Система неумолимо воспроизводит себя, умножая сущности всеобщего недоверия и, главное, неверия руководства в то, что вообще существуют люди, с которыми можно сделать хоть что-то путное, если их все время не контролировать, не держать в страхе и на крючке подшиваемого днем за днем в папочку компромата. С этого крючка если и захочет кто сорваться, то только туда, откуда обратно в чертоги, где обитают считающие себя неприкосновенными, хода уже нет.
Невыносимая тяжесть бытия во всемогуществе власти. А как ее сбросить? Да ведь просто. Не держать в себе. Поделиться с миром. Тем, который граф Толстой писал через i.
Пусть бремя «слежки и разоблачений», бремя возносить и ниспровергать ляжет на общественность.
Если бы, скажем, та же сделка по покупке одной государственной нефтяной компанией другой за показавшуюся многим странной цену и на странных условиях обсуждалась публично хотя бы даже в таком парламенте, что есть (но лучше все-таки в более дееспособном), с оглашением всех условий, то «под ковром» осталось бы меньше поводов для «бульдогов» мотать друг друга за холки. А на публике они вели бы себя по-другому.

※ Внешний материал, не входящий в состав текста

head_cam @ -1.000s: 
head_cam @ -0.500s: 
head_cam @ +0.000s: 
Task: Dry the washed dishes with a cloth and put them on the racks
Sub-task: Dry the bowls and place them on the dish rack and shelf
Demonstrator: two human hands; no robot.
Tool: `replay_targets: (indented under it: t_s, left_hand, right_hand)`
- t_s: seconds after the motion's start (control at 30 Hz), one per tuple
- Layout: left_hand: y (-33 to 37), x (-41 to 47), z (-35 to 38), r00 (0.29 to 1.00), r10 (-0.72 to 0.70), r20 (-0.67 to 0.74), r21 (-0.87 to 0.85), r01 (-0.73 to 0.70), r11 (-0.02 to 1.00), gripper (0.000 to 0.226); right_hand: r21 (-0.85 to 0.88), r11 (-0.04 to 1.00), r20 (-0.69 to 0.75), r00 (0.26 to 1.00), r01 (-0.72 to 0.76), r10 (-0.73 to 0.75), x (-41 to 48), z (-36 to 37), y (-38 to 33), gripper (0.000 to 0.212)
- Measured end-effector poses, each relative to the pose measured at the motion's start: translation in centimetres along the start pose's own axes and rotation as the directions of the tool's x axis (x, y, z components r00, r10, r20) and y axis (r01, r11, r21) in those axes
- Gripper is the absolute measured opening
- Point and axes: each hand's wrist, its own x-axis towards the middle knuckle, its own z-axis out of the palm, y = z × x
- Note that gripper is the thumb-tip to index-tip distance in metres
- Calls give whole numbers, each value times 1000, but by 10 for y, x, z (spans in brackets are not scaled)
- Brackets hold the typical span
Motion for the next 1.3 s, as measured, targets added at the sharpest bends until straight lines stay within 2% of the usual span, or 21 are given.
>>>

А если бы пресса могла не только задавать вопросы, но и получать удобоваримые ответы — о том, сколько все же получают миллионов в день руководители госкомпаний и где проходят границы их «частной жизни», — то, глядишь, веры в собственную вседозволенность у некоторых поубавилось.
Почему у министра и замгубернатора такие дорогие часы? Что значит появление их «однофамильцев» в «панамском досье»? Почему господряды пошли «друзьям и близким кролика»? Никто не спрашивает всерьез. Публично не спрашивает. Наконец, какие именно действия побудили правоохранителей отправиться за судебным решением (к кому и когда именно) для организации прослушки чиновников категории А?
Любая из этих тем не только была бы интересной для специального парламентского расследования, но и, став таковой, способствовала бы облегчению бремени копаться, открывая все новые и новые поводы для разочарования в людях, в пороках и несовершенстве всех и каждого ответственного лица, каковое бремя во многом сегодня лежит на всего одном человеке. Который парадоксальным образом сочетает в себе и «злого», и «доброго» следователя, но момент смены амплуа патологически неуловим для «подследственных».
Про него «несовершенные» люди думают, что они с ним о чем-то «договорились». А это не так. Будь они вынуждены действовать гласно и под пристальным (пусть даже враждебным и завистливым) взором таких же несовершенных, как они, они бы питали меньше иллюзий — в силу отсутствия явного объекта потенциальной «договоренности».
Как ни покажется странным ныне властям предержащим, но именно публичная конкурентная политика делает людей не лучше, но осмотрительнее, поскольку число агентов, с которыми надо договариваться, становится тем больше, чем политика конкурентнее, так что «договориться по понятиям» становится все труднее, а по закону, наоборот, все проще.
Но мы не верим в институты, в силу гласности и в то, что это может изменить поведение людей. Не верим в суды, которые могут не только обслуживать запросы Охотника, но и защищать интересы Жертвы. Мы верим в тайные операции. Чтобы сажать тех, кто попался, играя по тем правилам, которые были предложены и считаются несменяемыми.